Wednesday, August 07, 2002

A Wise Man and a Fool

'Silvio, I gotta go, find out something only dead men know.' Bobby D

Somewhere in the desert, the Wise man had to look away from his computer and give his full attention to the strange man who had just appeared before him, landing in a cloud of sanddust, falling to his knees, and bearing some sort of gifts. One appeared to be a bottle of something, and the other was a small piece of something real shiny.

Startled and darn-near blinded, the Wise Man jumped out of his chair, and tried his darndest to find some equilibrium and sense. When the dust finally cleared and he was able to get it out of his agape mouth, he covered his nose, and yelled:

"Who the hell are you? And don't you ever bathe?!"

The long-bearded one in the dirt, humbly offered up the bottle with trembling hands.

The Wise one continued to hold his nose and strain for comprehension.

''O Holy One, I'm your pupil! Your long-lost pupil! And now I know! I finally know what you were trying to say!!!"

Finally seeing the light, the Wise one yells:

"25 years in the desert and this is all you can bring me!"

Dumbfounded, flabbergasted and totally crushed, the Pupil lowers his head and weeps.

Contemptuously, the Guru rips the bottle from his hand and storms over to a mini-frig and pulls out a bottle of Evian.

"Oh now you bring me this!!! Why not a few years ago???? We could've been rich! Filthy rich!"

The Pupil's weeping is interrupted by confusion.

"Huh?"

"This! This stupid bottle of water!"

"Oh..but it's not water, O Holy One. It's rain. And tears. It's everything. The sum total of all your teachings!"

"And this??? What the hell is this? A diamond?"

'No, Holy One...It's a piece of broken glass."

"A piece of broken glass??? Good God! What am I gonna do with this??"

And he slaps the Pupil across the face a couple of times. And somewhere we hear the delighted squeak of Curly, doing the Curly squeak.

'Oh wait...' the Guru double takes. "You think we could pass it off as a diamond?"

And now the Pupil really weeps....and finally, thru tears:

'O Holy One...what has happened to you?'

The Guru slaps him around a bit more, much to the amusement of Moe, doing the Moe shriek.

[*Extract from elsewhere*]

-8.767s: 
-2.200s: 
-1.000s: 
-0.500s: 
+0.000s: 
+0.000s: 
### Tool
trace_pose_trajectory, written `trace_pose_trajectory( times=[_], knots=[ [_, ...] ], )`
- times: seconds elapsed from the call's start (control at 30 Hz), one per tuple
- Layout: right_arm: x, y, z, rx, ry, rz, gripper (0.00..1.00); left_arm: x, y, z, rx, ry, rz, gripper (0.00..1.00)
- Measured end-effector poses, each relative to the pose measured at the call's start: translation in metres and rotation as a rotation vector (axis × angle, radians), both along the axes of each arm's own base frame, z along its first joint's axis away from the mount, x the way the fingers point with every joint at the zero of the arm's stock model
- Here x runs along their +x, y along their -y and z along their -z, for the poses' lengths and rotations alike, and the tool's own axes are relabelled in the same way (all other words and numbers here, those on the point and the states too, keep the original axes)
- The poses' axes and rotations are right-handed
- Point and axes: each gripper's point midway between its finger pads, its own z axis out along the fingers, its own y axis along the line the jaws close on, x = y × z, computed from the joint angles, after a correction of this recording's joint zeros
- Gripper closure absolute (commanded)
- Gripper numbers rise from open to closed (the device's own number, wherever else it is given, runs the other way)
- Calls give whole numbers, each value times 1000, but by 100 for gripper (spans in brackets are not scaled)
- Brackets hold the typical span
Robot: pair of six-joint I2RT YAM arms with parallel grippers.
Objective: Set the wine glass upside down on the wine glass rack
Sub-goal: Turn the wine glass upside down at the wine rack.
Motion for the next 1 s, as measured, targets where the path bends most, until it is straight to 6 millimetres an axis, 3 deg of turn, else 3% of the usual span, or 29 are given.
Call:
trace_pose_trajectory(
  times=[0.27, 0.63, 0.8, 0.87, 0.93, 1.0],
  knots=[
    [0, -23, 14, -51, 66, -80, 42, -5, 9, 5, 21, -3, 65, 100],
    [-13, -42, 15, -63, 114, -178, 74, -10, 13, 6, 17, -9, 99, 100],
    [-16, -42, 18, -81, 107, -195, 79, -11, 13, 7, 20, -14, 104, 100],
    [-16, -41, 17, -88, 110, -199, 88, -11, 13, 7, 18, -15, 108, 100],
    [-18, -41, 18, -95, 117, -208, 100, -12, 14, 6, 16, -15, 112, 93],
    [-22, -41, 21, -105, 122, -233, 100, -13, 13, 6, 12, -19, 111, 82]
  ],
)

'And stop calling me Holy One! What has happened to me? What has--Life, that's what! Get with the program! Things have changed. I need new diapers for, for--they're all in tatters!'

'O Ho--'

Slap.

'Are you married now, Ho--?'

Slap.

'No, I mean for me. A Guru has to look good, you know! Of course, there are all those paternity suits. But that's neither here nor there. Look...the sitar is out of fashion. India and Pakistan have nuclear weapons. The Chinese have got the Dahli Lama by the short hairs. George Harrison is dead. John Lennon, too. They're still starving in Bangladesh..and everywhere else, too!

'And Keith Richards, too?"

Slap.

'Huh? No, not Keith...And don't interrupt me! I'm still your teacher!'

'And what about Abbie Hoffman?'

'Dead. Became Jerry Reubens.'

'Are we still in Vietnam?'

'Huh? No...yes! Hell, yes. We never left. The names change, but everything else remains the same!'

The Pupil sighs.

'But um..Ho--sir...I...your teachings...Now, I...I finally...Don't you remember? Aren't you interested?'

Long silence. And then the Guru jumps up, slips behind a curtain and produces a file.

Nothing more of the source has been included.